*** Opening of Data to process ***
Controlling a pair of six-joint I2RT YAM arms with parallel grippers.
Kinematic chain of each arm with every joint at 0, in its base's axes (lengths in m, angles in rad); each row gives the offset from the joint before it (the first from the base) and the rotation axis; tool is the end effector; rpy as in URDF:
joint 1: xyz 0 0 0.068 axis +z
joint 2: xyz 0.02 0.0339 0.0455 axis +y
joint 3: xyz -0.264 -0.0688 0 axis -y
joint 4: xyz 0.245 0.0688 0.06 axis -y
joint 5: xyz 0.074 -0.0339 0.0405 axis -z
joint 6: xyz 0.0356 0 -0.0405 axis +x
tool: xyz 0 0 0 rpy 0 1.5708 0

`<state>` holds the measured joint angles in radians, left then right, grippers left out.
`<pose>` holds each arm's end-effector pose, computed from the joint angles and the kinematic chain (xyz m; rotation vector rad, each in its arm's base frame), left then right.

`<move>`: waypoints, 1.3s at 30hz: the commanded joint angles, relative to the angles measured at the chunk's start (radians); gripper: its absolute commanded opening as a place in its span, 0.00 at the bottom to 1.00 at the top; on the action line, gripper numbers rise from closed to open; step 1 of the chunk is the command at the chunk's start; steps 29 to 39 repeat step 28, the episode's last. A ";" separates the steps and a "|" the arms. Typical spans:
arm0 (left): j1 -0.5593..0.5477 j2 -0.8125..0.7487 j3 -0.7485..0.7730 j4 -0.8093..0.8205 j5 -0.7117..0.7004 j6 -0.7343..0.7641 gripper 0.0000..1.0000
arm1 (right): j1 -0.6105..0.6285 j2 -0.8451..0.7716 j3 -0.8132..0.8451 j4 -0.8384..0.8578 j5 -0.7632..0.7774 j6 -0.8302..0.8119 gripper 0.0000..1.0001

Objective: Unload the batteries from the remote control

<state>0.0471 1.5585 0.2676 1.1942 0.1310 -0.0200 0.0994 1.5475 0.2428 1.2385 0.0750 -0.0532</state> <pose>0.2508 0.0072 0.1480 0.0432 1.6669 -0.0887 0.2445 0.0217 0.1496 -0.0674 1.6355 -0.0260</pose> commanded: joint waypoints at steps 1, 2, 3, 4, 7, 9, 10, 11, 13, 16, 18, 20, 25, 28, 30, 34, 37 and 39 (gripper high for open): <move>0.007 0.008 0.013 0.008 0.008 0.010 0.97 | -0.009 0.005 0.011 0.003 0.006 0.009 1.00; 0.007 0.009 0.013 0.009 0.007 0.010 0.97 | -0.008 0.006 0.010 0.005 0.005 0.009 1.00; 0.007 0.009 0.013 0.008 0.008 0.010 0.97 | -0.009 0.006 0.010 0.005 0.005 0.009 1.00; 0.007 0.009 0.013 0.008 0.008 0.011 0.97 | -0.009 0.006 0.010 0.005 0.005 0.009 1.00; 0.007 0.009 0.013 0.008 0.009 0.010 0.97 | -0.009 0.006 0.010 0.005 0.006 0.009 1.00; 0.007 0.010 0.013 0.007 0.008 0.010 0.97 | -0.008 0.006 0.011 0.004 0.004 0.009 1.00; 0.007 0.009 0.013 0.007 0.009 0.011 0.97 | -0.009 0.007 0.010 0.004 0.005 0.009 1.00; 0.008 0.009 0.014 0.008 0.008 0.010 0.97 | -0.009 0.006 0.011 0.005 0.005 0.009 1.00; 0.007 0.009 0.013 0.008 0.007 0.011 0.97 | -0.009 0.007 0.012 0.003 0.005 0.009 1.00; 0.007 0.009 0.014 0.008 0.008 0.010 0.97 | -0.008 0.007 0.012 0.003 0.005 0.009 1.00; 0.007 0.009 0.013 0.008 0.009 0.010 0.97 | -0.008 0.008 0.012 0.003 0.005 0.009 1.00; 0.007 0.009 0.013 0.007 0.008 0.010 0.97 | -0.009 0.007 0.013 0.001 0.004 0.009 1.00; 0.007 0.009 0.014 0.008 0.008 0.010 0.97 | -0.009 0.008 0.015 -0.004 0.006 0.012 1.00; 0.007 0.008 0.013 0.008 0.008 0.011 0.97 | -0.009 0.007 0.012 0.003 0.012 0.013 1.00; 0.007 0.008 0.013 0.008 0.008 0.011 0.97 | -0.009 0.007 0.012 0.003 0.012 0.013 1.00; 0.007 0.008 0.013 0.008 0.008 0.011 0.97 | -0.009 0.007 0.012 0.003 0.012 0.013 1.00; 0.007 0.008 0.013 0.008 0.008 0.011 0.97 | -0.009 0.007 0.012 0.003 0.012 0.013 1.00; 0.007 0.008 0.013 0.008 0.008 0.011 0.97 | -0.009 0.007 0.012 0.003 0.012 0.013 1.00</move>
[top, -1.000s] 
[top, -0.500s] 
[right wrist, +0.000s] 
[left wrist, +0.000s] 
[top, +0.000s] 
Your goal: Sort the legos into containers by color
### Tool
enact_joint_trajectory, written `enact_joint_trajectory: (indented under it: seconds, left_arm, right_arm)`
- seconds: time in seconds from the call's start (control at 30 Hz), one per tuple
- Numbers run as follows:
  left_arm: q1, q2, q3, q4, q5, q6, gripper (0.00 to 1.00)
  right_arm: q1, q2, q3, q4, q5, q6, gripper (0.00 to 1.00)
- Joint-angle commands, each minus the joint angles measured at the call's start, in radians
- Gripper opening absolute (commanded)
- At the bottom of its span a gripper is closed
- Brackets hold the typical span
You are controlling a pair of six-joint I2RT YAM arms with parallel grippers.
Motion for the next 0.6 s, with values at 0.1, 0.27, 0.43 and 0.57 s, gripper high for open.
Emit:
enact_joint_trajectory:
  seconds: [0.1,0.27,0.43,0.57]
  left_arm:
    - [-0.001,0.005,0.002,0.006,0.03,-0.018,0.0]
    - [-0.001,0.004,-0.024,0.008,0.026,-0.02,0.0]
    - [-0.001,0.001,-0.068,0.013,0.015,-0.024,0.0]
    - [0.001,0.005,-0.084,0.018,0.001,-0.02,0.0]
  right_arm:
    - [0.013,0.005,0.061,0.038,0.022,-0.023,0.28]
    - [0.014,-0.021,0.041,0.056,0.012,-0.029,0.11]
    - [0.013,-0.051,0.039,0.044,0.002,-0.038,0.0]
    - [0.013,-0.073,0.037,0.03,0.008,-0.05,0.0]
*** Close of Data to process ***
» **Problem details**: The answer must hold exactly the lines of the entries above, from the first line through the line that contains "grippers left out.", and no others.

» **Exercise response**:
Controlling a pair of six-joint I2RT YAM arms with parallel grippers.
Kinematic chain of each arm with every joint at 0, in its base's axes (lengths in m, angles in rad); each row gives the offset from the joint before it (the first from the base) and the rotation axis; tool is the end effector; rpy as in URDF:
joint 1: xyz 0 0 0.068 axis +z
joint 2: xyz 0.02 0.0339 0.0455 axis +y
joint 3: xyz -0.264 -0.0688 0 axis -y
joint 4: xyz 0.245 0.0688 0.06 axis -y
joint 5: xyz 0.074 -0.0339 0.0405 axis -z
joint 6: xyz 0.0356 0 -0.0405 axis +x
tool: xyz 0 0 0 rpy 0 1.5708 0

`<state>` holds the measured joint angles in radians, left then right, grippers left out.

Nothing else remains to be done for this exercise.